It is obvious that you both have two different money styles, he is the fun one and you are the responsible one. If you could both add the fun (you) and the responsible (him) then you might be able to see eye to eye. Communicate, not yelling and demanding, talking about what is your concern and start with, and "I feel" statement not like a "You always" statement.
Write down a list or highlight your bank statement with all the stuff he has spent and give him a grand total, perhaps he doesn't see how all those little purchases add up.
Give him an allowance that you can both agree with.
At this point in life, saving and economizing is more important. If he continues, then start telling him that you are going to have to downgrade your services like, cable, internet, phone, gym memberships, etc. When he notices that the internet is so slow, he will notice, when your phone no longer has caller id or cannot make long distance calls affordably or cell phone minutes are down to a minimum, he will notice, when cable tv (or satellite dish) no longer has the premium channels and just the basic package, he will notice.

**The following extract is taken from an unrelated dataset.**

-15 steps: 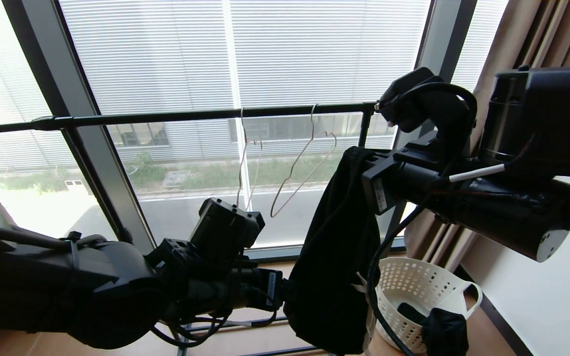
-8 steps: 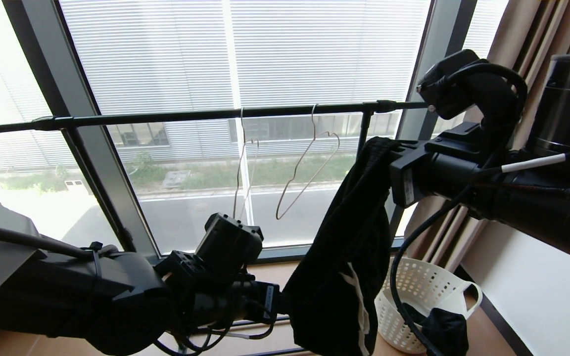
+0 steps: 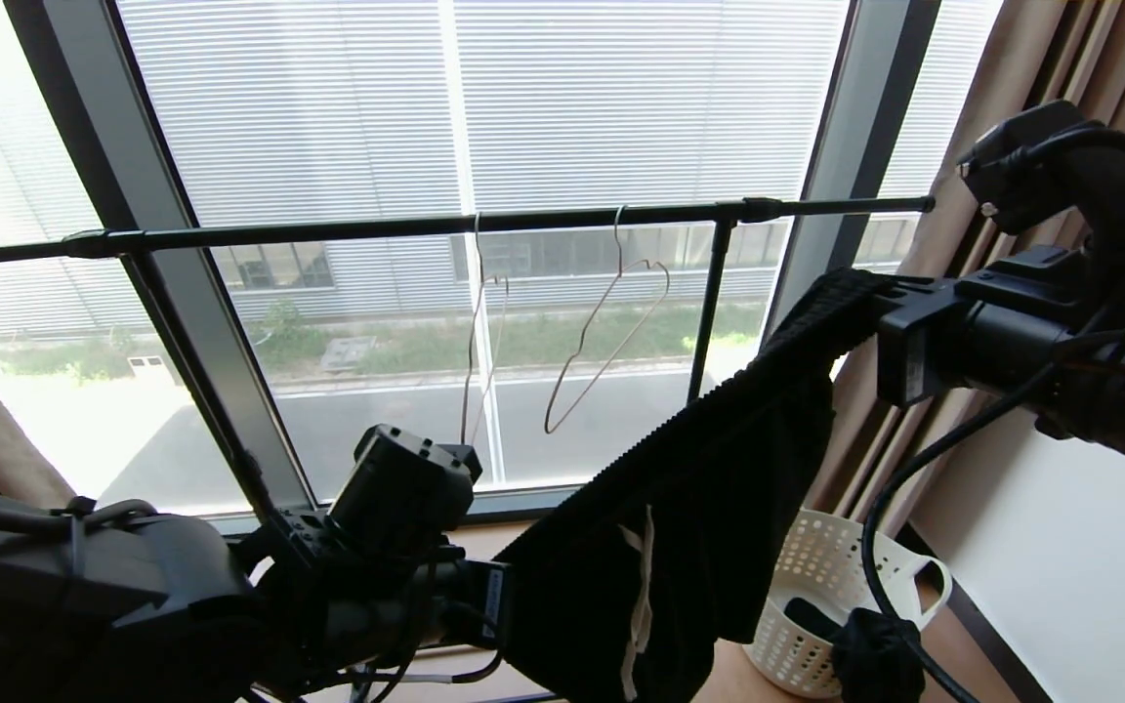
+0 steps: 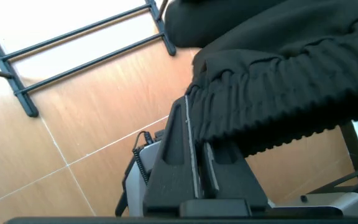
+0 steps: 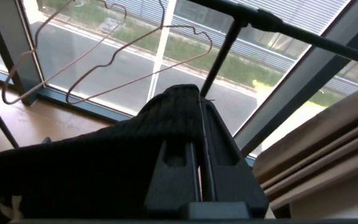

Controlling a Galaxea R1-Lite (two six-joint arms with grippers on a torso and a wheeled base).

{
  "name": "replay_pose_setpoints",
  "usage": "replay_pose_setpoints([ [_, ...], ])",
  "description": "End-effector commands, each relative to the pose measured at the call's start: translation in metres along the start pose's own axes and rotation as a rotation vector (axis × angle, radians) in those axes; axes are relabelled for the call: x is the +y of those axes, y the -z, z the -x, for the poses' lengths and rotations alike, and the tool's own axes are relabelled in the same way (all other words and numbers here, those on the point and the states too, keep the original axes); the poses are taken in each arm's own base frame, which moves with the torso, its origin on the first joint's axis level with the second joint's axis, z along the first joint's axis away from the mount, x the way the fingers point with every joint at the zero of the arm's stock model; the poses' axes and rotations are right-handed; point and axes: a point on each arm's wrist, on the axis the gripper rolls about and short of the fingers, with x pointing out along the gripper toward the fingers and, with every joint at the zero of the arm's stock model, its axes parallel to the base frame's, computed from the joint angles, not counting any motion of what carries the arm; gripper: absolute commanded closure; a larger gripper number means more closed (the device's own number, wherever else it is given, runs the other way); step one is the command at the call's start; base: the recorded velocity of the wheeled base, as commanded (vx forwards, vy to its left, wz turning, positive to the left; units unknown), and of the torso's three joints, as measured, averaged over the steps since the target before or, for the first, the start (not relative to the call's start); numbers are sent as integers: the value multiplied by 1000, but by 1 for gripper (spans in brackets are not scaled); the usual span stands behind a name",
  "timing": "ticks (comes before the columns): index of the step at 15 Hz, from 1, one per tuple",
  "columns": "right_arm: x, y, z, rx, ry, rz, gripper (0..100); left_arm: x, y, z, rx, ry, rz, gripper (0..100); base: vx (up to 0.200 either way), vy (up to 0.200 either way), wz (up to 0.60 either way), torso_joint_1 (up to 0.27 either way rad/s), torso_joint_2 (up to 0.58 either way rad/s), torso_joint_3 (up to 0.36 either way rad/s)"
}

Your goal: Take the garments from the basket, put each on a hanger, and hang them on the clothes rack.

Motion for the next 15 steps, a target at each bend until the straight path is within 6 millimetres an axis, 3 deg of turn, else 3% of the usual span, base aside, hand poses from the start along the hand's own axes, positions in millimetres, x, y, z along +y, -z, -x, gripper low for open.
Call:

I think that there is a power struggle and he might feel disrespected in the way that you are in charge and he might feel diminished by that, who knows, maybe he is just so nonchalant about not knowing the consequences of his actions. You have to make it real for him so he can notice it for himself. This is the way people learn sometimes no matter what everyone says, until they learn a lesson that slaps them in the face, they won't and can't improve.
Perhaps along the line you can show him this request of yours and it could upset him, but it will show him how, deeply concerned you are with your situation.
Last but not least, respect and communication are so important in a marriage, this society forgets that and so many divorces happen.
This is a time in our country where everyone needs to live like our Grandparents did, they bought with cash, and only what they could afford, layaway purchase plans and what not, they respected their vows, and worked to being a team no matter how much their partner pissed them off, in other words they lived within their means, worked on common goals, and had commitment and respect towards each other.
Start thinking of ways to cut back until you get to see your financial counselor and good luck, you will both make it through :) Take Care.